Promesse tenue : Bled number one, deuxième long-métrage de Rabah Ameur-Zaimeche après Wesh wesh, qu’est-ce qui se passe ? confirme le talent singulier de son auteur, qui revient avec un film étrange, assez insaisissable, objet singulier et décalé. Si Wesh wesh, filmé dans une banlieue française, avait dévoilé un vrai regard de cinéaste, assuré, risqué, Bled number one, entièrement tourné en Algérie, amplifie nettement et approfondit les propositions de cinéma, dans sa forme à la fois rigoureuse et déroutante, sa manière d’embrasser mille questions sans la redondance d’un didactisme inutile, et de proposer mille manières de les aborder.
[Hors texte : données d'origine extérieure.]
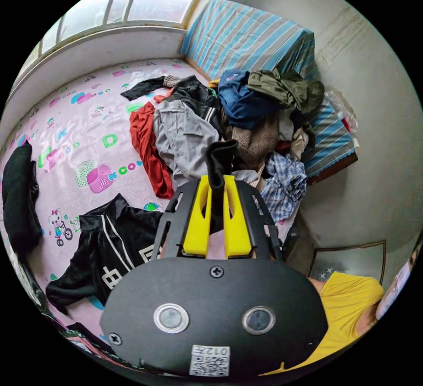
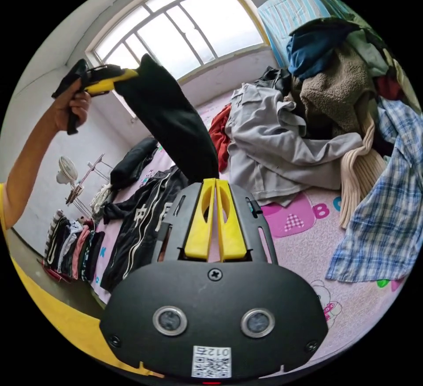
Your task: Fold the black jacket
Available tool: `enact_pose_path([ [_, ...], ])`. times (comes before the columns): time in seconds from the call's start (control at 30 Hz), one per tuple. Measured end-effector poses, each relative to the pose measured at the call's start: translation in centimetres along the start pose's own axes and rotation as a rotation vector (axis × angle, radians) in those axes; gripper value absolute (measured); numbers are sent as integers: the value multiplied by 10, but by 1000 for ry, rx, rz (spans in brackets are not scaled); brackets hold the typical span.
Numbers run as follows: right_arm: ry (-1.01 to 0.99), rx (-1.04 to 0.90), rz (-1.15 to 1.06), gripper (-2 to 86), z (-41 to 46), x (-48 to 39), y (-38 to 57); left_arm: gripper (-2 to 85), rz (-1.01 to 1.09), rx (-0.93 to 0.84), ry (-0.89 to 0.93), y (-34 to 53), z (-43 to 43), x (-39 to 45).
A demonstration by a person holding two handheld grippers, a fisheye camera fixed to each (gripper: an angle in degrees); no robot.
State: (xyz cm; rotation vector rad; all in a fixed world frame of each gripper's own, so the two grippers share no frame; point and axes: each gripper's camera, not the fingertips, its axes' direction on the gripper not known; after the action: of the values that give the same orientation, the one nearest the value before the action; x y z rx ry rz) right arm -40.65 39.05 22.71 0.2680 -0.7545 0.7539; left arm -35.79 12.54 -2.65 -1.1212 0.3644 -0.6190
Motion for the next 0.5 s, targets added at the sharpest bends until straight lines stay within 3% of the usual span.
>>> enact_pose_path([
  [0.13,-126,-110,-108,7,24,-61,9,44,-46,84,121,62,-32,-57],
  [0.3,-50,-195,-319,6,60,-160,22,42,-24,148,254,135,-46,-103],
  [0.5,-44,-248,-393,7,77,-198,19,40,-137,269,188,256,-56,-192],
])
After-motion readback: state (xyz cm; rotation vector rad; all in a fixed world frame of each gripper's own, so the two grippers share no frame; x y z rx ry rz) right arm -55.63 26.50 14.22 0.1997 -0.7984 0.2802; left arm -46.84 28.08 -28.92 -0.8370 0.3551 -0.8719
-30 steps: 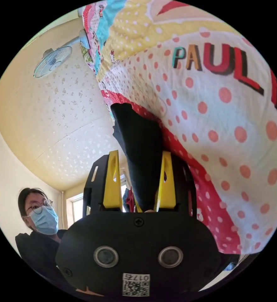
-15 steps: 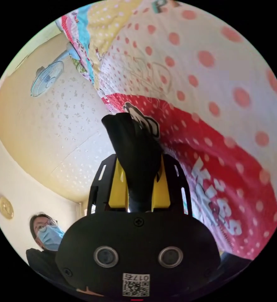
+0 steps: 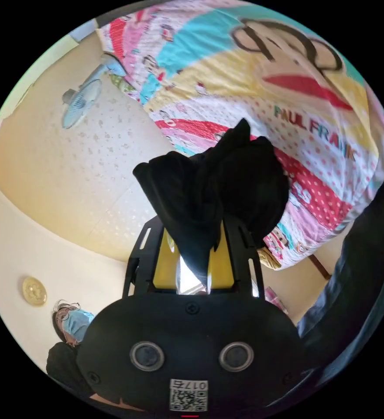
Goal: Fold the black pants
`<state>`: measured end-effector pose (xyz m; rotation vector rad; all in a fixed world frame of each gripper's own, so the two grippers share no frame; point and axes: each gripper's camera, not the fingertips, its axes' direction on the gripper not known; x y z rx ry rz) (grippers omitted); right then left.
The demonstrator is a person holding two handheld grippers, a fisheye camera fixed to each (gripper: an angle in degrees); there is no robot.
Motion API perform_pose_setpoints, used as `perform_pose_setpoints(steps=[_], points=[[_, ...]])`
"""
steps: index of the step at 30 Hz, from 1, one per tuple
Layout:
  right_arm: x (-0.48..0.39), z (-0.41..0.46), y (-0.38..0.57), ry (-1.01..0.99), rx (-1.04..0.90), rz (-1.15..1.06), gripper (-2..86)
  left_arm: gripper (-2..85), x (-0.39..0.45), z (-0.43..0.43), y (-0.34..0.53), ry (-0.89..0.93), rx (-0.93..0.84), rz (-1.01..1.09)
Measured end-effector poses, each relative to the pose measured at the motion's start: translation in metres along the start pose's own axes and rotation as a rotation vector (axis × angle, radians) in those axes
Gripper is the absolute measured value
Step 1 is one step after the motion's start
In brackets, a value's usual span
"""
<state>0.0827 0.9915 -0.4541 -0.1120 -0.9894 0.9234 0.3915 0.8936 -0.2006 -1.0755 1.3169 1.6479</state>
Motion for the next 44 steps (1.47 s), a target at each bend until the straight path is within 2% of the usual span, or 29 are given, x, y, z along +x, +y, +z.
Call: perform_pose_setpoints(steps=[3,8,11,14,16,18,20,21,22,24,27,31,33,35,37,39,40,41,42,44], points=[[-0.064,-0.043,-0.004,-0.146,0.058,-0.107,11.2,12.5,0.071,0.073,-0.028,0.036,-0.147,0.119],[-0.197,-0.133,-0.001,-0.373,0.158,-0.499,11.5,12.6,0.194,0.213,-0.052,0.160,-0.401,0.386],[-0.240,-0.184,-0.003,-0.428,0.222,-0.709,11.6,12.8,0.249,0.294,-0.052,0.203,-0.525,0.531],[-0.246,-0.231,-0.031,-0.422,0.303,-0.838,11.7,13.2,0.258,0.372,-0.061,0.194,-0.620,0.586],[-0.227,-0.259,-0.061,-0.333,0.377,-0.852,11.7,13.4,0.235,0.419,-0.076,0.108,-0.642,0.542],[-0.188,-0.285,-0.096,-0.223,0.487,-0.735,11.4,12.2,0.170,0.467,-0.097,-0.092,-0.665,0.403],[-0.108,-0.315,-0.135,-0.112,0.595,-0.455,10.8,7.4,0.104,0.477,-0.104,-0.252,-0.695,0.239],[-0.084,-0.322,-0.141,-0.099,0.609,-0.358,10.6,0.5,0.064,0.466,-0.105,-0.318,-0.699,0.136],[-0.038,-0.333,-0.144,-0.122,0.635,-0.185,10.0,0.2,0.045,0.456,-0.106,-0.336,-0.691,0.081],[0.003,-0.338,-0.134,-0.259,0.646,-0.172,9.4,-0.7,-0.001,0.396,-0.111,-0.360,-0.604,-0.045],[0.014,-0.343,-0.106,-0.214,0.590,-0.248,8.5,-0.9,-0.007,0.311,-0.126,-0.410,-0.556,-0.045],[0.035,-0.359,-0.048,-0.182,0.570,-0.202,5.1,-1.0,0.039,0.189,-0.146,-0.490,-0.364,0.012],[0.035,-0.362,-0.020,-0.097,0.544,-0.148,3.8,-1.0,0.096,0.111,-0.149,-0.521,-0.192,0.109],[0.014,-0.355,0.013,0.083,0.465,-0.145,2.9,-1.0,0.145,0.060,-0.138,-0.522,-0.094,0.215],[-0.016,-0.338,0.032,0.147,0.348,-0.293,2.2,-1.0,0.197,0.013,-0.112,-0.540,-0.014,0.356],[-0.054,-0.316,0.052,0.193,0.261,-0.496,1.3,-1.0,0.261,-0.046,-0.055,-0.639,0.052,0.579],[-0.083,-0.296,0.066,0.224,0.209,-0.666,1.0,-1.0,0.276,-0.062,-0.035,-0.685,0.075,0.646],[-0.113,-0.273,0.080,0.244,0.140,-0.845,0.7,-1.0,0.301,-0.094,0.009,-0.802,0.141,0.783],[-0.129,-0.260,0.087,0.255,0.101,-0.930,0.6,-1.0,0.318,-0.125,0.057,-0.940,0.234,0.892],[-0.185,-0.200,0.123,0.321,-0.032,-1.252,0.4,-1.0,0.329,-0.171,0.128,-1.134,0.400,0.971]])
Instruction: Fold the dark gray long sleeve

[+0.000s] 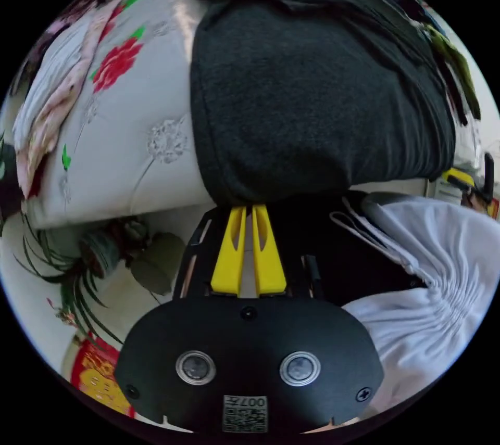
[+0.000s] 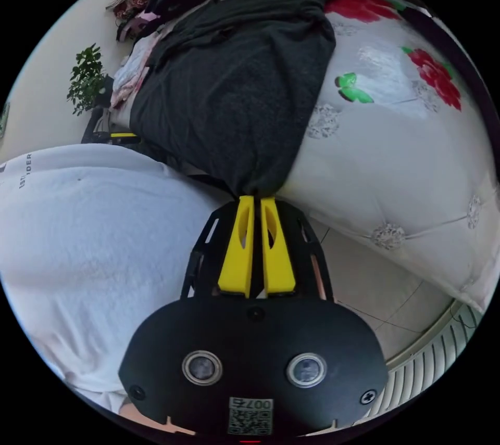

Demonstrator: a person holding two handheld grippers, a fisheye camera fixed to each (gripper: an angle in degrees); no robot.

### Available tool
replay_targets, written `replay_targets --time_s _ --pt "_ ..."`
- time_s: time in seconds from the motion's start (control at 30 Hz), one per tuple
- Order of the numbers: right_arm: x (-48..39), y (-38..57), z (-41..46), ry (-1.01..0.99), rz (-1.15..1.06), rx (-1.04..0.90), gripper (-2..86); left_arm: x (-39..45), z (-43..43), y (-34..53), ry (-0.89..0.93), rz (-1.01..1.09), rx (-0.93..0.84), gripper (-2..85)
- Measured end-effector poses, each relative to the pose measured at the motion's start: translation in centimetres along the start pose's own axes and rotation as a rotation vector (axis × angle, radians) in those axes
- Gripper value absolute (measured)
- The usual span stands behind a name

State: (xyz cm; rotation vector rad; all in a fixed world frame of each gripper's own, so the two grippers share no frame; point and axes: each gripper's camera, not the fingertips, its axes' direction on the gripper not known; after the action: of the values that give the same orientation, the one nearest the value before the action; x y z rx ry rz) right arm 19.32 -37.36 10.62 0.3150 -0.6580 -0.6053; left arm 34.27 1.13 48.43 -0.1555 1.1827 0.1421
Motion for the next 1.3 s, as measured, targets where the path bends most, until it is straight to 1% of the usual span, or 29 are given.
replay_targets --time_s 0.07,0.13,0.2,0.27,0.33,0.4,0.5,0.63,0.73,0.77,0.83,0.9,0.93,1.0,1.03,1.1,1.17,1.23,1.3 --pt "0.8 0.5 -1.4 -0.028 -0.019 0.024 0.4 -0.7 -0.6 0.5 0.034 0.095 0.016 -0.6" --pt "1.9 1.3 -3.1 -0.079 -0.018 0.053 0.1 -2.5 -1.9 1.6 0.146 0.121 0.065 -0.8" --pt "3.6 2.4 -5.5 -0.171 -0.006 0.094 -0.1 -5.8 -4.0 3.1 0.383 0.143 0.140 -0.9" --pt "4.9 3.0 -7.3 -0.248 0.009 0.121 -0.2 -8.1 -5.6 4.2 0.518 0.176 0.185 -0.9" --pt "6.1 3.3 -9.3 -0.296 0.021 0.152 -0.2 -10.1 -7.2 4.9 0.577 0.219 0.222 -0.9" --pt "7.3 3.4 -11.8 -0.348 0.028 0.183 -0.2 -12.7 -9.0 5.4 0.697 0.272 0.270 -0.9" --pt "8.3 3.2 -14.0 -0.388 0.024 0.196 -0.2 -15.1 -10.3 5.7 0.803 0.337 0.302 -0.9" --pt "9.3 3.5 -14.5 -0.417 0.052 0.158 -0.2 -17.5 -9.4 6.2 0.832 0.308 0.289 -0.9" --pt "10.5 3.2 -15.0 -0.526 0.101 0.180 -0.2 -19.4 -9.1 6.0 0.915 0.293 0.336 -0.9" --pt "11.2 2.5 -15.9 -0.586 0.115 0.218 -0.2 -20.1 -9.9 5.2 0.953 0.316 0.374 -0.9" --pt "12.2 0.9 -17.9 -0.655 0.133 0.294 -0.2 -21.2 -11.8 3.2 0.971 0.358 0.457 -0.8" --pt "13.4 -2.8 -21.1 -0.707 0.132 0.389 0.0 -22.8 -14.7 -1.2 0.995 0.376 0.574 -0.5" --pt "13.6 -3.9 -21.9 -0.708 0.134 0.417 0.0 -23.3 -15.3 -2.5 0.990 0.350 0.607 -0.3" --pt "14.5 -8.4 -24.6 -0.692 0.184 0.556 0.5 -25.2 -16.2 -8.3 1.032 0.166 0.696 1.2" --pt "14.6 -9.5 -25.0 -0.671 0.206 0.593 0.6 -25.6 -16.0 -9.6 1.028 0.092 0.710 1.8" --pt "15.0 -13.2 -25.7 -0.500 0.325 0.699 1.3 -26.5 -14.7 -13.0 0.958 -0.215 0.766 4.9" --pt "14.8 -15.1 -25.0 -0.365 0.391 0.692 1.8 -26.4 -13.8 -14.0 0.912 -0.341 0.761 6.3" --pt "14.1 -15.8 -23.6 -0.305 0.398 0.672 2.2 -25.5 -13.2 -14.1 0.846 -0.353 0.730 7.6" --pt "13.0 -15.3 -21.2 -0.258 0.368 0.629 2.9 -23.5 -12.6 -13.1 0.697 -0.297 0.661 9.0"
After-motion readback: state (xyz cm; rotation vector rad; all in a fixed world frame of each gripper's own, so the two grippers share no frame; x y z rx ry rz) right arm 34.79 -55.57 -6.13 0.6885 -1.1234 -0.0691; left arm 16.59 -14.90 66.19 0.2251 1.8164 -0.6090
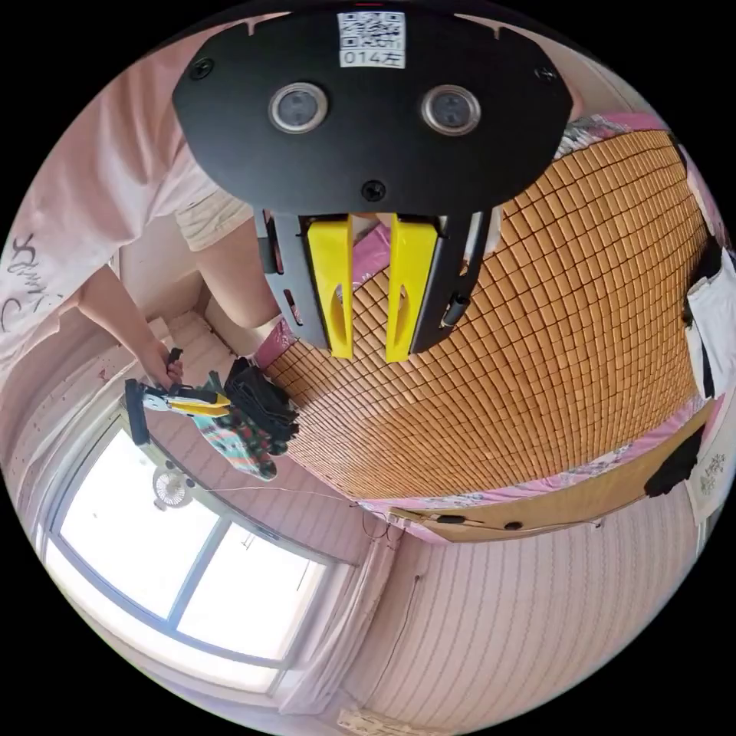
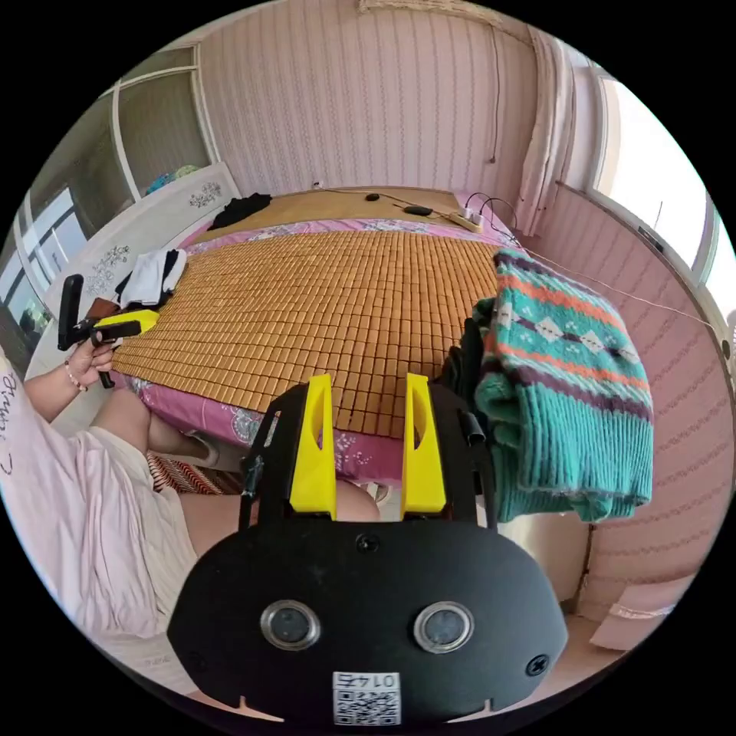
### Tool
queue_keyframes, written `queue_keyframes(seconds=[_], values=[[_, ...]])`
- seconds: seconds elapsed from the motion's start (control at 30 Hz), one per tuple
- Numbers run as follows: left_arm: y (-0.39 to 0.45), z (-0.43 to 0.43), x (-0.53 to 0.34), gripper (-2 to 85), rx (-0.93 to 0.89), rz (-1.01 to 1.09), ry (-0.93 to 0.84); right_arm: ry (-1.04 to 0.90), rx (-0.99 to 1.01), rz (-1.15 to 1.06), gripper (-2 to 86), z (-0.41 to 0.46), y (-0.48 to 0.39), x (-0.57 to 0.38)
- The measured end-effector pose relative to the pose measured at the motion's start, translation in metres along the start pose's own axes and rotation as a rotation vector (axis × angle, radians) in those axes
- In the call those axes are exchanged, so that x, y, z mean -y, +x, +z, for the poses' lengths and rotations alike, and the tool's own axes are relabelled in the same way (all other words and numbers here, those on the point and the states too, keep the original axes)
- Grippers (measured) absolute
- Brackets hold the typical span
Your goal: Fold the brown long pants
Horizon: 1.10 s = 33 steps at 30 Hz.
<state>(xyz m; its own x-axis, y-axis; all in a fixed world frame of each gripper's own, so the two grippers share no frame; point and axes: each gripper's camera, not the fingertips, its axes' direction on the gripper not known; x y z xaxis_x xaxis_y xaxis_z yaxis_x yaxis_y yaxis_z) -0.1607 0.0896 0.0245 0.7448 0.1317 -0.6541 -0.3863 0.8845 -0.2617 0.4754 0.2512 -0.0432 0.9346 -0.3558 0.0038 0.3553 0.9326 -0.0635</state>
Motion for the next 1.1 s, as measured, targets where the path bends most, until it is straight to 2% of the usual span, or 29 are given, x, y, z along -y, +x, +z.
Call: queue_keyframes(seconds=[0.17, 0.27, 0.57, 0.73, 0.87, 1.03, 1.1], values=[[-0.067, -0.137, -0.109, 6.5, 0.277, -0.268, 0.263, -0.018, 0.315, -0.367, 12.8, 0.040, -0.214, 0.095], [-0.099, -0.200, -0.173, 6.4, 0.379, -0.415, 0.380, 0.022, 0.400, -0.600, 12.2, 0.040, -0.337, 0.156], [-0.197, -0.339, -0.348, 5.7, 0.756, -0.833, 0.461, 0.030, 0.577, -1.164, 12.1, 0.046, -0.695, 0.303], [-0.270, -0.390, -0.393, 5.5, 0.777, -0.976, 0.481, -0.002, 0.551, -1.328, 13.2, 0.065, -0.864, 0.351], [-0.332, -0.422, -0.400, 7.4, 0.792, -0.995, 0.495, -0.051, 0.534, -1.379, 13.6, 0.094, -0.984, 0.378], [-0.392, -0.435, -0.402, 8.5, 0.818, -1.004, 0.411, -0.099, 0.458, -1.470, 14.0, 0.132, -1.084, 0.387], [-0.408, -0.440, -0.403, 8.0, 0.765, -0.989, 0.421, -0.092, 0.406, -1.470, 13.8, 0.145, -1.110, 0.391]])
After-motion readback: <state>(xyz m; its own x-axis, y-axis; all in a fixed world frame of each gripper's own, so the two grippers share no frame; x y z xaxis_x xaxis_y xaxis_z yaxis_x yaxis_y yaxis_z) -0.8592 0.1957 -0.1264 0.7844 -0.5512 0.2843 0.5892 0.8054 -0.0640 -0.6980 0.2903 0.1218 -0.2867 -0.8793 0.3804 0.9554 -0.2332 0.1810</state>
Les deux films sont reliés par le personnage de Kamel, interprété avec charisme et gravité par RAZ lui-même, qui dans Wesh wesh revenait d’Algérie après avoir purgé une double peine et qu’on laissait courant dans les bois, poursuivi par un flic -deux coups de feu étaient tirés, mais on ignorait ce qui arrivait à Kamel : la mort ? une expulsion, encore ? Aussi Bled number one, où le personnage revient au bled, peut tout aussi bien se situer avant ou après. Les films ne se font pas suite, ils s’enroulent autour l’un de l’autre en une boucle où la fin de l’un peut raccorder avec le début de l’autre, et vice versa, comme un cercle qui déjà exprime la fatalité d’un destin.
Ce qui impressionne immédiatement, dans Bled number one, est la variété et la vaillance des choix de mise en scène, qui s’accroche à une veine documentaire (plans volés à la sauvette dans la rue) pour mieux bondir vers un romanesque tout en rétention et rebondir du côté d’un impressionnisme d’un lyrique tellurique, s’échapper toujours et puis faire des pauses : par deux fois le film s’arrête, le temps pour Rodolphe Burger d’intervenir guitare en main au milieu des câbles et des rallonges électriques posés à même la colline, près de Kamel comme recueilli ou K.O., qui sait. Deux séquences magnifiques qu’on dirait appelées par le personnage et par le film lui-même : besoin de calmer le jeu, de prendre la mesure de ce qui s’offre à l’oeil et à l’esprit, de se tenir au plus près d’une inquiétude qui tenaille et surtout au plus près de la terre, qui inspire et respire. Dans une grande économie de moyens et de mots, le film évoque par sa forme mutante un désarroi universel et intime. Et s’échappe aussitôt d’un quelconque rapport à l’actualité, forcément étouffant. Ici point de barbus, mais des « desperados » rasés ; point de longs discours sur la condition des femmes mais un passage presque halluciné dans un hôpital psychiatrique où règne une joie étrange, et s’improvise un concert. Et pendant ce temps les hommes jouent aux dominos, c’est tout.
Tourné en DV, monté avec hardiesse, le film est aussi un remède contre le néo-académisme DV que l’on voit partout sévir : Rabah Ameur-Zaimeche s’exprime naturellement avec ce support, en se passant de toutes les afféteries qui pourrissent les films en numérique, cette espèce de catéchisme d’heideggeriens de supérette où la présence des choses, captée en tremblotant comme si la mobilité de l’outil dispensait de tout regard, suffisait pour faire advenir une vérité en fait complètement préconçue en tant qu’image et parasitée par le commentaire qu’elle suggère. Il est rassurant de voir comment ces dernières années deux jeunes cinéastes très éloignés, RAZ et Wang Bing, ont su empoigner spontanément ce support (ni l’un ni l’autre n’ont d’expérience en argentique) et lui faire sortir ce qu’il a de meilleur : la disponibilité aux lieux, aux corps, aux événements, des beautés inattendus, des manières de narrer ou de documenter aérées et faussement désinvoltes, une résistance relax à la poésie bidon. Réussir, en un plan tout simple et une poignée de mots, à laisser en suspension une hypothétique histoire d’amour, à évoquer la fatalité de l’exil et à faire sentir le poids du monde sur les épaules d’un personnage. Puissance de l’élémentaire, de la simplicité. Ce qui, dans Bled number one définit un style, et plus encore.